Vulnerabilità nel codice SAP personalizzato
Molte organizzazioni sviluppano regolarmente codice personalizzato esteso per le loro applicazioni SAP per personalizzarle o per soddisfare i requisiti di conformità e per altri motivi. “Le organizzazioni spesso personalizzano SAP per soddisfare esigenze aziendali specifiche”, afferma Pandey di Pathlock. “Gli esempi includono layout e tabelle personalizzati.” Questo codice “custom” dovrebbe essere regolarmente revisionato per le vulnerabilità che potrebbero esporre il sistema SAP ad attacchi o abusi.
SAP identifica anche altri problemi che possono insinuarsi nel codice personalizzato e mettere a rischio le applicazioni SAP. Questi includono potenziali problemi di reindirizzamento degli URL e controllo del contenuto mancante durante i caricamenti HTTP. Le vulnerabilità nel codice open source e di terze parti che un team di sviluppo potrebbe utilizzare durante la scrittura di codice personalizzato sono un altro problema. Ad esempio, Mans indica la vulnerabilità di Log4Shell in Log4j. “Anche se non si tratta direttamente di una vulnerabilità SAP, le applicazioni SAP o le applicazioni personalizzate eseguite su SAP potrebbero essere interessate e richiedono un aggiornamento”.

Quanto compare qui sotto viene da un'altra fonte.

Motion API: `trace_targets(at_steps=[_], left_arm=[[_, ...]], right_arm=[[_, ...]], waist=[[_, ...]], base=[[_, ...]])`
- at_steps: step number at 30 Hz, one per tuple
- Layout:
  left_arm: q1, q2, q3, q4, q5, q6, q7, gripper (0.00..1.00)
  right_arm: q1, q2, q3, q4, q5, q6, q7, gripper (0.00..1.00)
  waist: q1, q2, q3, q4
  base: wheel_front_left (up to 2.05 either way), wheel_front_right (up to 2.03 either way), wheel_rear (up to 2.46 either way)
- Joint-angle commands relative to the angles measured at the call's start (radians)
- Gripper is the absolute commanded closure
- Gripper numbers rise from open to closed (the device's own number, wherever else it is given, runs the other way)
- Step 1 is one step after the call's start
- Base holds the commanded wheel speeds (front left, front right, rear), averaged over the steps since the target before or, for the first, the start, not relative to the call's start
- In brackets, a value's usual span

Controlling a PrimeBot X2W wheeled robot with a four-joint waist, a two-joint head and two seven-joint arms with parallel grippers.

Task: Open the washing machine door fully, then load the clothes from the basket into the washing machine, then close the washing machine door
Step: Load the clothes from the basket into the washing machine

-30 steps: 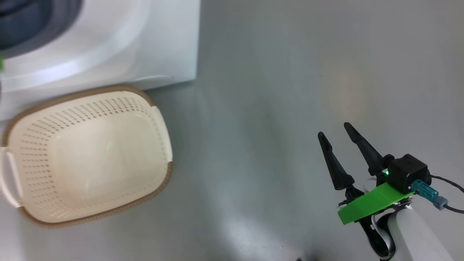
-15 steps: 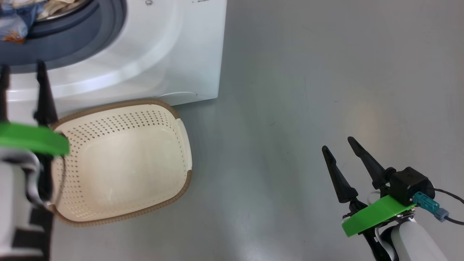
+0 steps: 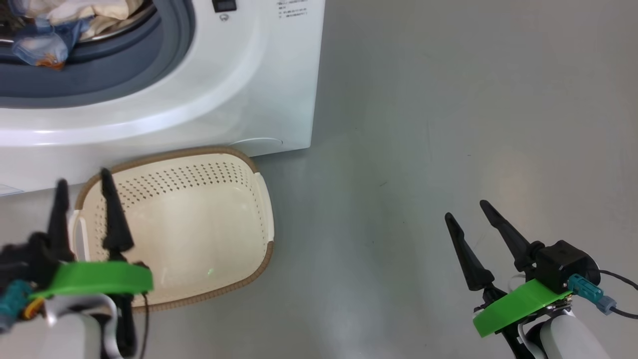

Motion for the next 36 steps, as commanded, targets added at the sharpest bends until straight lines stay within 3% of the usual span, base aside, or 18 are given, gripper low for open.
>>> trace_targets(at_steps=[1, 10, 36], left_arm=[[0.024, 0.009, 0.030, -0.032, 0.012, 0.007, -0.005, 0.00], [0.066, -0.027, 0.019, -0.045, 0.010, 0.017, -0.005, 0.00], [0.047, -0.033, -0.012, -0.059, 0.017, 0.044, -0.005, 0.00]], right_arm=[[0.022, -0.011, 0.022, -0.019, -0.006, 0.002, -0.012, 0.00], [0.025, -0.015, 0.032, -0.016, -0.003, 0.002, -0.012, 0.00], [0.015, -0.022, 0.027, -0.022, -0.004, 0.002, -0.012, 0.00]], waist=[[0.0000, 0.0000, -0.005, 0.003], [0.0000, 0.0000, -0.012, 0.001], [0.0000, 0.0000, 0.020, 0.002]], base=[[0.00, 0.00, 0.00], [0.00, 0.00, 0.00], [0.00, 0.00, 0.00]])
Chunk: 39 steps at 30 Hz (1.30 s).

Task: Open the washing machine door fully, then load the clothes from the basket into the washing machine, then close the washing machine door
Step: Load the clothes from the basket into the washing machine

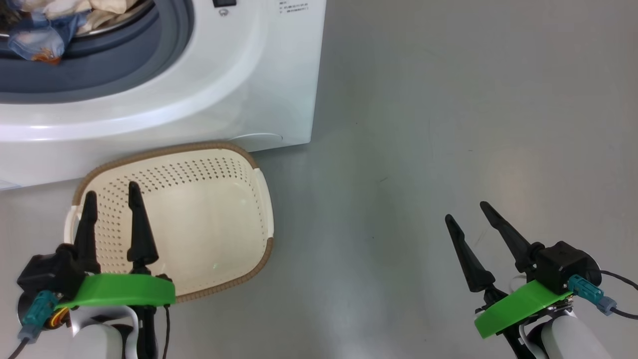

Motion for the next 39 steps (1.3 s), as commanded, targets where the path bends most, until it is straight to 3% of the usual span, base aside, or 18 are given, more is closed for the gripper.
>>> trace_targets(at_steps=[1, 4, 11, 20, 27, 30, 39], left_arm=[[-0.010, 0.012, 0.029, -0.026, 0.019, 0.006, -0.005, 0.00], [-0.024, 0.013, 0.030, -0.020, 0.031, 0.002, -0.005, 0.00], [-0.143, 0.091, 0.049, 0.042, 0.054, -0.014, 0.025, 0.00], [-0.396, 0.250, 0.037, 0.151, 0.096, -0.049, 0.210, 0.00], [-0.612, 0.329, 0.007, 0.285, 0.115, -0.083, 0.343, 0.00], [-0.702, 0.371, 0.003, 0.361, 0.137, -0.074, 0.387, 0.00], [-0.923, 0.458, -0.054, 0.581, 0.191, -0.102, 0.527, 0.00]], right_arm=[[0.012, -0.010, 0.018, -0.025, -0.004, 0.002, -0.012, 0.00], [0.008, -0.009, 0.018, -0.028, -0.004, 0.002, -0.012, 0.00], [-0.010, 0.001, 0.026, -0.030, 0.000, 0.002, -0.012, 0.00], [-0.043, 0.015, 0.035, -0.024, 0.010, 0.002, -0.012, 0.00], [-0.070, 0.038, 0.047, -0.021, 0.017, 0.002, -0.012, 0.00], [-0.083, 0.047, 0.050, -0.019, 0.022, 0.002, -0.012, 0.00], [-0.113, 0.073, 0.035, -0.019, 0.033, 0.002, -0.012, 0.00]], waist=[[0.0000, -0.0001, 0.012, -0.001], [0.0000, -0.0001, 0.024, -0.002], [0.0000, -0.0001, 0.068, -0.023], [0.0000, -0.0001, 0.113, -0.069], [0.0000, -0.0001, 0.146, -0.106], [0.0000, -0.0001, 0.159, -0.128], [0.0000, -0.0001, 0.199, -0.181]], base=[[0.00, 0.00, 0.00], [0.00, 0.00, 0.00], [0.00, 0.00, 0.00], [0.00, 0.00, 0.00], [0.00, 0.00, 0.00], [0.00, 0.00, 0.00], [0.00, 0.00, 0.00]])
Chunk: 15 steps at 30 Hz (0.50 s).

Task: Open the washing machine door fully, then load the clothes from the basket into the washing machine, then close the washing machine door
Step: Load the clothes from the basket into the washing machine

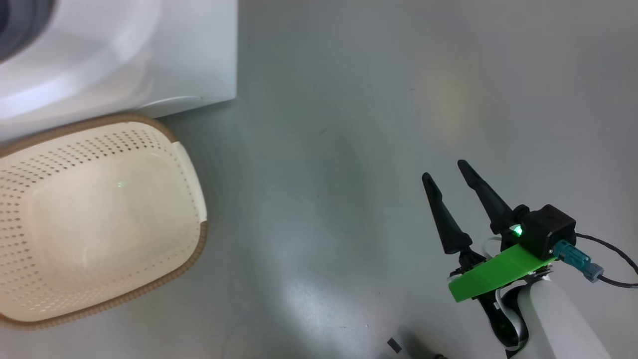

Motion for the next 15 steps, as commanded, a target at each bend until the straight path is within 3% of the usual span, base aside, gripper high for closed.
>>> trace_targets(at_steps=[1, 15], left_arm=[[-0.041, 0.069, 0.001, 0.012, 0.024, 0.001, 0.017, 0.00], [-0.218, 0.124, -0.090, 0.236, 0.122, 0.036, 0.022, 0.00]], right_arm=[[0.007, 0.006, 0.015, -0.016, 0.007, 0.002, -0.012, 0.00], [-0.013, 0.023, 0.025, -0.014, 0.015, 0.002, -0.012, 0.00]], waist=[[0.0000, -0.0001, 0.018, -0.022], [0.0000, -0.0001, 0.040, -0.059]], base=[[0.00, 0.00, 0.00], [0.00, 0.00, 0.00]])
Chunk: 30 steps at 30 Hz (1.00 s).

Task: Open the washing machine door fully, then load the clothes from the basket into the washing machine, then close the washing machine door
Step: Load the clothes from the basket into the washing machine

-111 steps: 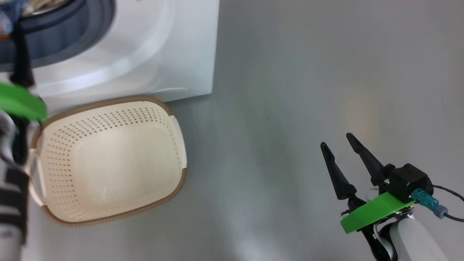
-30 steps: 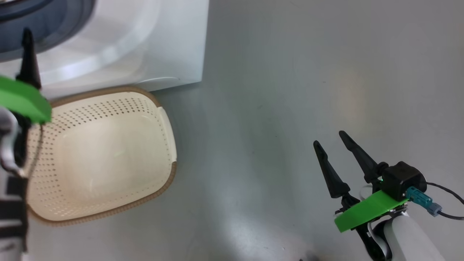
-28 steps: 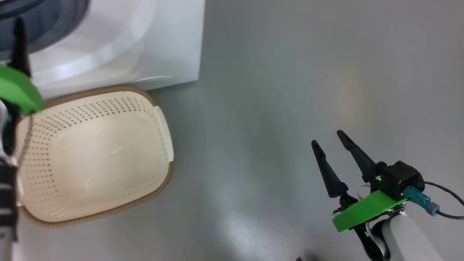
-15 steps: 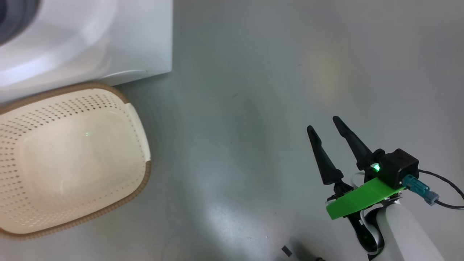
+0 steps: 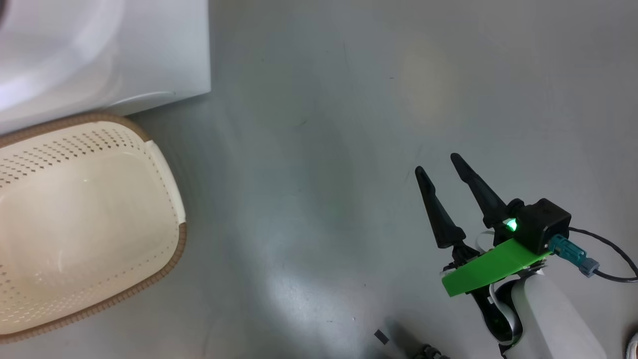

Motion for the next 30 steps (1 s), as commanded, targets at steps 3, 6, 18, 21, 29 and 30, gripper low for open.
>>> trace_targets(at_steps=[3, 6, 18, 21, 29, 30], left_arm=[[-0.053, 0.059, 0.003, 0.022, 0.006, 0.011, -0.002, 0.00], [-0.079, 0.059, -0.008, 0.070, 0.015, 0.025, 0.012, 0.00], [-0.135, 0.070, -0.020, 0.191, 0.007, 0.052, -0.007, 0.00], [-0.142, 0.069, -0.024, 0.203, 0.002, 0.050, -0.033, 1.00], [-0.179, 0.047, -0.032, 0.208, -0.011, 0.053, -0.115, 1.00], [-0.188, 0.043, -0.032, 0.210, -0.016, 0.054, -0.140, 1.00]], right_arm=[[0.010, -0.002, 0.019, -0.019, 0.007, 0.002, -0.012, 0.00], [0.011, -0.002, 0.021, -0.021, 0.006, 0.002, -0.012, 0.00], [0.009, 0.000, 0.033, -0.020, 0.000, 0.002, -0.012, 0.00], [0.011, 0.000, 0.034, -0.019, -0.002, 0.002, -0.012, 0.00], [0.013, 0.001, 0.042, -0.016, -0.004, 0.002, -0.012, 0.00], [0.014, -0.001, 0.043, -0.016, -0.004, 0.002, -0.012, 0.00]], waist=[[0.0000, 0.0000, 0.008, -0.005], [0.0000, 0.0000, 0.012, -0.007], [0.0000, 0.0000, 0.020, -0.023], [0.0000, 0.0000, 0.019, -0.023], [0.0000, 0.0000, 0.016, -0.020], [0.0000, 0.0000, 0.015, -0.019]], base=[[0.00, 0.00, 0.00], [0.00, 0.00, 0.00], [0.00, 0.00, 0.00], [0.00, 0.00, 0.00], [0.00, 0.00, 0.00], [0.00, 0.00, 0.00]])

Il punto è che le vulnerabilità della sicurezza in SAP possono assumere molte forme, afferma Pandey. “Si verificano dal lato del fornitore, ma c’è anche la responsabilità del cliente stesso di assicurarsi di aver configurato e personalizzato la distribuzione per consentire la sicurezza”. Le organizzazioni devono capire che i rischi per l’ambiente SAP possono provenire sia da attori esterni che da addetti ai lavori, conclude Perez-Etchegoyen. “Ci sono molteplici rischi critici in ogni area e la principale differenza tra essi è che le vulnerabilità nel software e nelle configurazioni sono ben note dagli attori delle minacce e vengono attualmente utilizzate per compromettere le applicazioni SAP”.